TASK GOAL >>
Tally the lines of these entries that include "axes"; respond with only that tally.
Segment Start: THE INPUT
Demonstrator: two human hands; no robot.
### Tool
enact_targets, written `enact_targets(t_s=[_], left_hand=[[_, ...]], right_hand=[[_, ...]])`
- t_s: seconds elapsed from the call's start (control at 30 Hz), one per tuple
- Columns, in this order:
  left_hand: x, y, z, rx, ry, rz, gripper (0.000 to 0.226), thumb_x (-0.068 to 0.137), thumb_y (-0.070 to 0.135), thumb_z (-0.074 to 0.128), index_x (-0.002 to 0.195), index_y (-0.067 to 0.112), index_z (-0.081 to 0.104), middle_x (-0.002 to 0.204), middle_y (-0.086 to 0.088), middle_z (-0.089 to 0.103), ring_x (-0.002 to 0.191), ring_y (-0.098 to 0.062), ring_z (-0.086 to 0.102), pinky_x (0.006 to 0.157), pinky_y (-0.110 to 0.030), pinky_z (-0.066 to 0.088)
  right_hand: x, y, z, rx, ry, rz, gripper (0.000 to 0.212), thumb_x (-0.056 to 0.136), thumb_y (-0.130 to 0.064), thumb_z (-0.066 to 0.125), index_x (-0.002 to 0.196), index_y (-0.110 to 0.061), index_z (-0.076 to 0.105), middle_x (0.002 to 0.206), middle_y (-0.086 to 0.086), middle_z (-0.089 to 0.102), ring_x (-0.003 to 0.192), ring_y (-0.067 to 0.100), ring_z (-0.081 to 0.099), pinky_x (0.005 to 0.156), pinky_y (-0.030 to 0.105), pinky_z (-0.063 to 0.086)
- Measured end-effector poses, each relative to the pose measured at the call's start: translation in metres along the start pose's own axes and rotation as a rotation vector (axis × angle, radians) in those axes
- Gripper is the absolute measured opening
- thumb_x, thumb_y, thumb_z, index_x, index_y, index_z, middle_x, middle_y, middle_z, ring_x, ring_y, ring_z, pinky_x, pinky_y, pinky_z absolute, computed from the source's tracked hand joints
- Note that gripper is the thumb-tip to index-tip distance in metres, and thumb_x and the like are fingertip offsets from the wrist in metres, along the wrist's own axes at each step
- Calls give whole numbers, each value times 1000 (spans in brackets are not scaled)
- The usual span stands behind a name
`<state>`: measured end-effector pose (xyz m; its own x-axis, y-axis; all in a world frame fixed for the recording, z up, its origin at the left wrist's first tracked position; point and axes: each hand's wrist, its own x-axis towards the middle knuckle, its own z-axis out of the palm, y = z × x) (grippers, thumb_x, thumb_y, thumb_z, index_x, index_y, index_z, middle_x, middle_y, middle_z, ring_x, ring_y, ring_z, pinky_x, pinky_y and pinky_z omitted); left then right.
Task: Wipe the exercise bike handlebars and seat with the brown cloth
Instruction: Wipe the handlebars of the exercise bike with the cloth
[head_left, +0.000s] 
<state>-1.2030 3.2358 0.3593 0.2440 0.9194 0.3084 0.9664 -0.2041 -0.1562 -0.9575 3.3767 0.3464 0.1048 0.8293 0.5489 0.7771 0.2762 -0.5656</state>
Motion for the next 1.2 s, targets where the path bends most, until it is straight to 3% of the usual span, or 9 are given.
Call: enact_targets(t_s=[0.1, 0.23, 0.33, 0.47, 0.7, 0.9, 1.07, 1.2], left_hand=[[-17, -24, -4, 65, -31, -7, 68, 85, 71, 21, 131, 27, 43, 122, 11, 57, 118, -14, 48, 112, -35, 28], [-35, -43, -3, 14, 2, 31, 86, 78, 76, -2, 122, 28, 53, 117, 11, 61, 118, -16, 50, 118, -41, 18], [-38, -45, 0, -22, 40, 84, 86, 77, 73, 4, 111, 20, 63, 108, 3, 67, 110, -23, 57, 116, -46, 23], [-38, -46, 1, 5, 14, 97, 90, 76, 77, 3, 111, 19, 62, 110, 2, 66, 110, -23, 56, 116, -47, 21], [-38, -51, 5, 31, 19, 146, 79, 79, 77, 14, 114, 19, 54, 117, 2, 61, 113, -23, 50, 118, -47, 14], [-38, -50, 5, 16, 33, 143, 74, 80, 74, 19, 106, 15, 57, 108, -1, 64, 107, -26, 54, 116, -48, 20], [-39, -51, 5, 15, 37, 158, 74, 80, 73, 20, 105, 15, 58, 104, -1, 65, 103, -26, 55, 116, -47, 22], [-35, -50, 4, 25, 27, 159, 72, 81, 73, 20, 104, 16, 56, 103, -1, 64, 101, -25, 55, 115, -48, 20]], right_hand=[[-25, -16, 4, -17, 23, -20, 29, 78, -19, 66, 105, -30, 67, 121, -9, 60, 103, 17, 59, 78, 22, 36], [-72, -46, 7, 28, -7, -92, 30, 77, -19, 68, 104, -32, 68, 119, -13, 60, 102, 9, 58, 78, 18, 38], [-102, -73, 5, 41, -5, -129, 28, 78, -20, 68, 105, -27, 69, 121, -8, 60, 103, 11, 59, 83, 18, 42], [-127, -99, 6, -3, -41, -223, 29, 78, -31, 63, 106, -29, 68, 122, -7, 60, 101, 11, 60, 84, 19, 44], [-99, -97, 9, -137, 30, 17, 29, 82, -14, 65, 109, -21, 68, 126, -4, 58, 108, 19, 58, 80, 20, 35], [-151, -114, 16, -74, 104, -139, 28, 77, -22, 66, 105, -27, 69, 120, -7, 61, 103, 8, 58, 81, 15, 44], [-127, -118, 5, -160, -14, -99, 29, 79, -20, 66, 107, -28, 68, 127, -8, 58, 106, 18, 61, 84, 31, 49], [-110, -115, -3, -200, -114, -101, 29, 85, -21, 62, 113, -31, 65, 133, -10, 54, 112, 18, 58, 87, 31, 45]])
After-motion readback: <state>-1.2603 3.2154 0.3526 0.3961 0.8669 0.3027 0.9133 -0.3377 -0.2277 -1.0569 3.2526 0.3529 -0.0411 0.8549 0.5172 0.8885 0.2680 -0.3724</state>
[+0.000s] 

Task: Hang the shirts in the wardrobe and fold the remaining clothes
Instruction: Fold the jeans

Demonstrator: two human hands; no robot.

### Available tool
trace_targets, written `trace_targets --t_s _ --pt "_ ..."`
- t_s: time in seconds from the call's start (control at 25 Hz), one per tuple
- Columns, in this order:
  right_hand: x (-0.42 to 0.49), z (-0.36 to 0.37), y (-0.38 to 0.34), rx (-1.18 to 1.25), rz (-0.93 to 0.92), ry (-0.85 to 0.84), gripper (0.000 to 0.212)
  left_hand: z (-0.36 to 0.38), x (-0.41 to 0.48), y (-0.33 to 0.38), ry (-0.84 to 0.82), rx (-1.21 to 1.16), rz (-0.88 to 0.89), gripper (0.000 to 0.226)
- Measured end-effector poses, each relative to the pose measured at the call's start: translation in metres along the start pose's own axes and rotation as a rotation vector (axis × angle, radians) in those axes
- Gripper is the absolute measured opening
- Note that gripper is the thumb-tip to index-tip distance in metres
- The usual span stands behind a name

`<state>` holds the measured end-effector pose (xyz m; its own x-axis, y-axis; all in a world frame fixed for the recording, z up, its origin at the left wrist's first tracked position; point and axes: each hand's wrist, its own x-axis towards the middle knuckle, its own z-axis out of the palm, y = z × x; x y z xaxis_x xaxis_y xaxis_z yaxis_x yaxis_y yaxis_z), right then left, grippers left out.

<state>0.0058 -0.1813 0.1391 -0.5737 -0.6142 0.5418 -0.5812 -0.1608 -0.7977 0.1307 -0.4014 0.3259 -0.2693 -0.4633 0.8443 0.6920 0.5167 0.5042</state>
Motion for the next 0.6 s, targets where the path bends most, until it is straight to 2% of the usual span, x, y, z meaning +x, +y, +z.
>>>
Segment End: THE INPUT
RESULT >>
5